Impresión: escurridizo, suave, un poco "no estás aquí", empático, misterioso, camaleón.
Entresas en la habitación como si no quisieras perturbar el aire, o si acaso has abierto la puerta equivocada. Los demás te perciben como una persona inofensiva, un poco distante y flotando en las nubes. Tu mirada a menudo está desenfocada, como si estuvieras escuchando una música que solo suena en tu cabeza. Esta es la perfecta camuflaje social: mientras te consideran un soñador feliz, tú, como un radar sensible, escaneas el ambiente emocional del lugar y te ajustas a él sin que nadie lo note, para estar a salvo.
En la comunicación, eres un maestro en el modo espejo y la mimetización. Con un interlocutor persuasivo te conviertes en agua, con uno triste —en un chaleco, y con uno alegre— en una ligera neblina. No captas la atención con ruido; en cambio, envuelves a los que te rodean en tu atmósfera de suavidad pegajosa y comprensión silenciosa. En una fila, en el transporte o en una fiesta, a menudo intentas comprimirse en un punto, volverte invisible, para que los codos ajenos y el aura ajena no te toquen, ya que tu permeabilidad no tiene filtros.
Nuevas tareas y situaciones estresantes provocan en ti la primera reacción de "opósum" — paralizarse, hacerse pasar por un trapo viejo o activar una incomprensión total. No te lanzas a la pelea; esperas a que la situación se resuelva sola o que alguien más asuma la responsabilidad. Desde fuera, esto puede parecer pereza o confusión, pero por dentro estás intentando, intuivamente, encontrar la corriente que te llevará a la meta con el mínimo de esfuerzo.

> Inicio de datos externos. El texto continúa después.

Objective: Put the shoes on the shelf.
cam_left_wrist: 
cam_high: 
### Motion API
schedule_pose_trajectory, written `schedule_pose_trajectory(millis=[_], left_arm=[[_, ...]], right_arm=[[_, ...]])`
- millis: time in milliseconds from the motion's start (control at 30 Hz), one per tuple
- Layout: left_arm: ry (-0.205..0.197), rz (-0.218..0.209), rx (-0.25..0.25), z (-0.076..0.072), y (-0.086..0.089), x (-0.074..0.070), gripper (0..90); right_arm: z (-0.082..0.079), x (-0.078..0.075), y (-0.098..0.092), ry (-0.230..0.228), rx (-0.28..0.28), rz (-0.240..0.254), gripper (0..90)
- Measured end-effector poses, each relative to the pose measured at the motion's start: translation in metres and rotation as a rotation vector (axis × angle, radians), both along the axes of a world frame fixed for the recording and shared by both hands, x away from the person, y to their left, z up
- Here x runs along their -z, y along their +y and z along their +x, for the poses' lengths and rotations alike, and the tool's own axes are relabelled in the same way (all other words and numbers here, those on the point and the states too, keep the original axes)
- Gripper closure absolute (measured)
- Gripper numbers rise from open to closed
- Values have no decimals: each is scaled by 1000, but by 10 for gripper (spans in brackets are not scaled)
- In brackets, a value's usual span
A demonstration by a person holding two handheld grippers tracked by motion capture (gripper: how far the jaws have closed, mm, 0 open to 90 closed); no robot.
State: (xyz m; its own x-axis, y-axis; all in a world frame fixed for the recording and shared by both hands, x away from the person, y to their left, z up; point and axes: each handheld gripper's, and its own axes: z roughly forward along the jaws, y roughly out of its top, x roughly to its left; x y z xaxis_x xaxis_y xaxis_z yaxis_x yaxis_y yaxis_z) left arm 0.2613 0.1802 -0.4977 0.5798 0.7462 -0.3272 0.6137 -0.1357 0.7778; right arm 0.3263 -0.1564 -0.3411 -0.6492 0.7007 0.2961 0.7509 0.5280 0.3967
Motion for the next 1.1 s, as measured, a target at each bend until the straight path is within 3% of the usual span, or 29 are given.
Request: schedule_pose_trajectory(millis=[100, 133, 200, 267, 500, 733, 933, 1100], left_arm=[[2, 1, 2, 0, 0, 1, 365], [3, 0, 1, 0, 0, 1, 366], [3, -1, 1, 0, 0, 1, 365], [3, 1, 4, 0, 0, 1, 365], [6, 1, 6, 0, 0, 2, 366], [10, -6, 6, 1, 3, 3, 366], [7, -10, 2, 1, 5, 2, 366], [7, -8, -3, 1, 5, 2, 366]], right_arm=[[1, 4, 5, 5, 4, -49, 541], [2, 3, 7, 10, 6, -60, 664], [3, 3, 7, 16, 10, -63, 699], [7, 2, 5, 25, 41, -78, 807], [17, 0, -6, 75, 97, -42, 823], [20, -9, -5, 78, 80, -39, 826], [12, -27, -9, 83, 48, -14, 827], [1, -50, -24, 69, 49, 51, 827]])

El principal error de percepción es que la gente te considera dócil, sin carácter y fácil de manipular. Se equivocan profundamente. Eres un virtuoso de la resistencia pasiva: puedes asentir, sonreír dulcemente, estar de acuerdo con todo lo que se dice y luego simplemente escabullirte y hacer todo a tu manera (o no hacer nada en absoluto). Te resulta imposible ser acorralado porque se te escapa entre los dedos ante cualquier intento de presión.
Tu vulnerabilidad radica en la falta de límites, cuando dejas de distinguir tus deseos de los estados de ánimo de los demás, disolviéndote en los problemas ajenos. Para aprovechar este Ascendente a tu favor, deja de ser el "sumidero" general para las quejas y añade estructura a tu apariencia: un marco claro en tus gafas, un peinado recogido o tejidos densos ayudarán a crear un contenedor simbólico para tu naturaleza sin límites.
Lo que más vibra contigo son Cáncer, Escorpio y Libra.
Eres esa niebla en la que los demás pierden la vigilancia, mientras tú silenciosamente obtienes lo que deseas.